● What you have to do
Reproduce the listing below from the line with "I bet you can find the white" to the line with "I bet you can find the grey", both lines included, character for character, minus any pictures.

● Extracted records

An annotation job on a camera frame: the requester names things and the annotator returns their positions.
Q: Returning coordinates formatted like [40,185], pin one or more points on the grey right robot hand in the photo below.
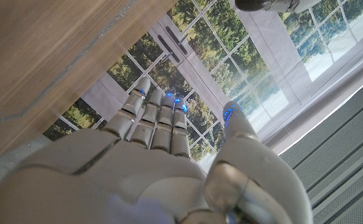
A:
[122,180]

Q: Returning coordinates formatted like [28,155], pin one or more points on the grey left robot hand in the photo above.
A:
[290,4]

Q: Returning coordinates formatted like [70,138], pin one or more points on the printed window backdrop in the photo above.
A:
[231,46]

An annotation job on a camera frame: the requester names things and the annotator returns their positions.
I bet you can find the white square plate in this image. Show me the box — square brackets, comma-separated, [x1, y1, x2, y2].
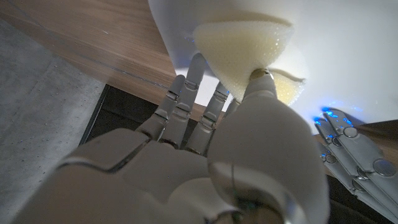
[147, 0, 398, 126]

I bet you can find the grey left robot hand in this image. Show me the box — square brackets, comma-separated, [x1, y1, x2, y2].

...

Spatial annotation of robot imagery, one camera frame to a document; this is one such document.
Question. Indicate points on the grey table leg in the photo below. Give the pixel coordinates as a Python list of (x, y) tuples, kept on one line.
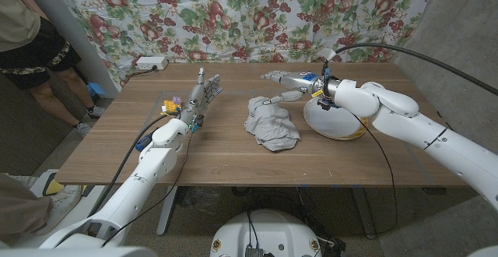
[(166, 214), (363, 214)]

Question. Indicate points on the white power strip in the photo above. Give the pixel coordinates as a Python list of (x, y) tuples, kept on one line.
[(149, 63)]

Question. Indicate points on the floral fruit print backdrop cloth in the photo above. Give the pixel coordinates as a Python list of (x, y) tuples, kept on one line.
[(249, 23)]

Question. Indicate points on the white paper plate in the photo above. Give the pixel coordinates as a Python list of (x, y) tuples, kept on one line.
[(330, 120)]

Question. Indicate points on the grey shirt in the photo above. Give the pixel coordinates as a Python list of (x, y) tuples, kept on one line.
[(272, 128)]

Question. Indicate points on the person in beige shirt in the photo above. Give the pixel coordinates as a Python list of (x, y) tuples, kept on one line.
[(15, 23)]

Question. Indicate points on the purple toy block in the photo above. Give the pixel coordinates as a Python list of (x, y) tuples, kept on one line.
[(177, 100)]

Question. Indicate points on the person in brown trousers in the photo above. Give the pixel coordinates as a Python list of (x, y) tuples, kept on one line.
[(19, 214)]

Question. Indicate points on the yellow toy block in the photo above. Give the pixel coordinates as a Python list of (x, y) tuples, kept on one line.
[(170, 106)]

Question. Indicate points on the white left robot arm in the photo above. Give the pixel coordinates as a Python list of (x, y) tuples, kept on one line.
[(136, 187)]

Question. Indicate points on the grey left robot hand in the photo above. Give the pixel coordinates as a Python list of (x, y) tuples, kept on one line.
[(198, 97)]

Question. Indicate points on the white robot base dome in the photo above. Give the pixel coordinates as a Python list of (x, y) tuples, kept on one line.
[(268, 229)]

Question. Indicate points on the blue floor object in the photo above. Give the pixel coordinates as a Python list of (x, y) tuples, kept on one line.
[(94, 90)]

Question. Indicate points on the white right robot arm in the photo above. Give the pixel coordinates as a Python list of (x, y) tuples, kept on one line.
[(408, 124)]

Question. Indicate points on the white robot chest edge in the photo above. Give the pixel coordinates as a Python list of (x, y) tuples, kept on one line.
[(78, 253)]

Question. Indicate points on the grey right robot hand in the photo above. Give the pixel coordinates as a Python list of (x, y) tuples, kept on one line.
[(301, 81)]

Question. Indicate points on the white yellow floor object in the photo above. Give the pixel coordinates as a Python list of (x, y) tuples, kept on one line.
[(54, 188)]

...

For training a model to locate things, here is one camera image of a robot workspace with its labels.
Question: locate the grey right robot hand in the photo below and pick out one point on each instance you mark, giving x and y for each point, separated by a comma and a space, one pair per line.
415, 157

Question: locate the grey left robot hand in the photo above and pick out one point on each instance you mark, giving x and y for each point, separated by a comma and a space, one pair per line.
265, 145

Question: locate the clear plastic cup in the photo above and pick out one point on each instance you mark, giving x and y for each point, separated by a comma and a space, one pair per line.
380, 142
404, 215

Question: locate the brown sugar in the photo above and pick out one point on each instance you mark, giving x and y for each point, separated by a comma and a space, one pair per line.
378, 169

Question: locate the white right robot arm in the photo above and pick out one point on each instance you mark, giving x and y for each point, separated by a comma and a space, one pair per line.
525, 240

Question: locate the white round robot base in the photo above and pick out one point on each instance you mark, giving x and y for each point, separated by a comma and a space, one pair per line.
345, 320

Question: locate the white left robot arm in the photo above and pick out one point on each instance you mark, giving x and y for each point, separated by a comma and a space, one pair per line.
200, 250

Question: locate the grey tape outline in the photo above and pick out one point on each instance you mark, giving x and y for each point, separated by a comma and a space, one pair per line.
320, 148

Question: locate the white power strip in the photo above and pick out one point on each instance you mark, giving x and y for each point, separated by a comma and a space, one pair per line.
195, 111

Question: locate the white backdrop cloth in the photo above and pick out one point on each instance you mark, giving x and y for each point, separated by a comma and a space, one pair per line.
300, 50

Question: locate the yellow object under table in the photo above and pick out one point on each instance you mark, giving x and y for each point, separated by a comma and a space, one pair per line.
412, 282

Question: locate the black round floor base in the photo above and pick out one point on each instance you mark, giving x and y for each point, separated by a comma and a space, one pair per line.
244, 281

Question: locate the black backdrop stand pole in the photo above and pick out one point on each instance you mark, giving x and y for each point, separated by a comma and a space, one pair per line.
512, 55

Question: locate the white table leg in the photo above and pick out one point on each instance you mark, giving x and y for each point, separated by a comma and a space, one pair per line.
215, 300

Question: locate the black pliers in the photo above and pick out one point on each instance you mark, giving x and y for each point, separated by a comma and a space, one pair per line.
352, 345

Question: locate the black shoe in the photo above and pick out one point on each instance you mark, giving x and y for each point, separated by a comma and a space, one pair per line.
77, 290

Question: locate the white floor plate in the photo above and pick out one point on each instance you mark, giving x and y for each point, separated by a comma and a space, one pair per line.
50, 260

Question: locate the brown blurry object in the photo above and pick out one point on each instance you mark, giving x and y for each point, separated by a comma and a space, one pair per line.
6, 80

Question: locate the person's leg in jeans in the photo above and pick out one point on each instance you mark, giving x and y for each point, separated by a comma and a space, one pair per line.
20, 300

● Your solution
I bet you can find the white square plate in this image. Show me the box — square brackets, comma-separated, [x1, y1, x2, y2].
[147, 0, 398, 126]

I bet you can find the grey left robot hand in this image. Show me the box — square brackets, comma-separated, [x1, y1, x2, y2].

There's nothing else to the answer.